4. Experimental Results

This article uses MATLAB to write functional programs. We choose the actual data obtained by a third-class general hospital for verification. The article collects statistics of the detection data obtained by a certain department of the hospital using physiological information detection equipment similar to this system within half a year to form an independent database. Then, the DBSCAN algorithm is used for processing and analysis. The physiological information feature extraction data before the diagnosis and the diagnosis conclusion after the diagnosis are bound for processing. In this way, the accuracy of the forecasting ability can be improved.

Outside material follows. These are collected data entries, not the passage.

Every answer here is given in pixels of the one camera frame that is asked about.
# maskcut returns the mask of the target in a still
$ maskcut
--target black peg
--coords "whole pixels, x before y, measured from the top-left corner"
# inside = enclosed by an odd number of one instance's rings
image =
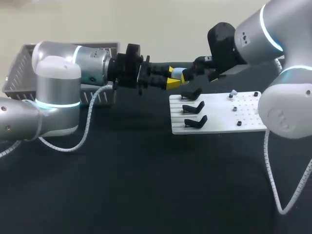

Table 1 shows the comparison between actual data and predicted data of comprehensive physiological characteristic values. It can be obtained that the error between the predicted data and the actual data is 5.5%. This shows that the results of the predictive model are close to reality.

Table 1

Comprehensive physiological characteristic values.

Serial number	Nominal value	Predictive value	Error (%)
1	3.1	3.16	1.9
2	3.4	3.22	5.3
3	2.9	3.10	6.5
4	3.4	3.26	4.1
5	2.8	3.10	10.7
6	2.9	2.87	1.0
7	2.7	2.84	5.2
8	2.8	3.01	7.5
9	2.8	2.97	6.1
10	2.6	2.77	6.5

5. Concluding Remarks

The intelligent medical information system is an important part of the current medical development. This paper proposes a data analysis method of the DBSCAN deep learning algorithm based on the wireless sensor technology of the Internet of Things to collect patient physiological information data. The algorithm can eliminate abnormal data and cluster valid data. Comparing clustered data with health data can make a judgment on the cause of the disease. Based on this, it can be concluded that the results of smart diagnosis can effectively provide medical staff with reference for treatment.